Du tableau merveilleux au chaos ultra-violent, de la contemplation enchantée à l’inquiétude active... The Artificial Nature Project, de la chorégraphe Mette Ingvartsen, est une métaphore magistrale des rapports de l’homme à son environnement. Eve beauvallet, 10. déc. 2012, mouvement.net
The Artificial Nature Project, véritable boîte de Pandore chorégraphique, est le dernier-né de quatre spectacles dans lesquels la chorégraphe danoise Mette Ingvartsen examine les phénomènes naturels et les sensations qu’ils provoquent. La lumière met en mouvement le plateau, faisant naître une série d’images dans un usage immersif de la scénographie.
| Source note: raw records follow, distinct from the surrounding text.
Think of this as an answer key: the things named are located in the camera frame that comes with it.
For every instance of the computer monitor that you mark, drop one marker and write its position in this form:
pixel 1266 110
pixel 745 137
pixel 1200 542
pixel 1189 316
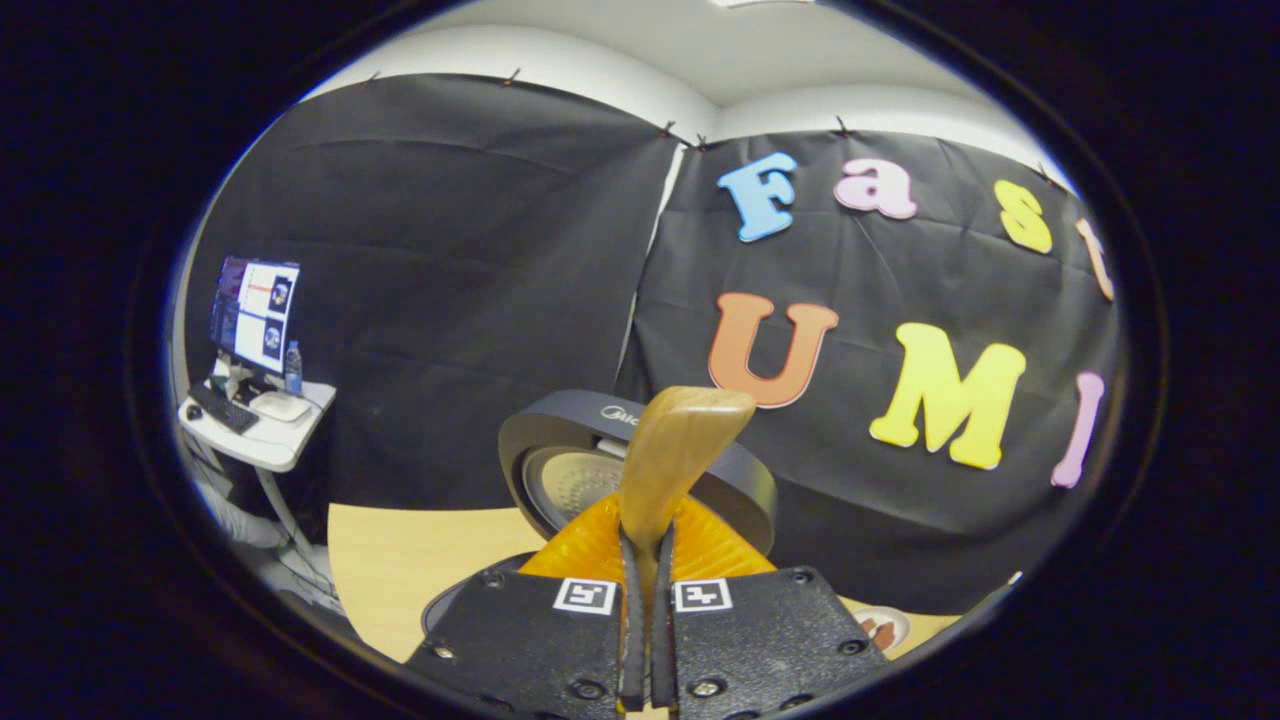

Sondant les qualités intrinsèques de la matière, sept performeurs suscitent, machines à l’appui, des mouvements naturels de laves, de neiges incandescentes, des essaims miroitants… Au fil des images se dessine une allégorie de la place de l’homme dans son environnement, reflétant l’illusion d’un contrôle sur la nature, sans cesse rattrapé par l’entropie du vivant.
Mette Ingvartsen travaille alternativement à Berlin et à Bruxelles. En 2004, elle a achevé ses études à l’école bruxelloise de danse contemporaine P.A.R.T.S. Dès 2002, elle commence à construire une oeuvre chorégraphique intensément physique.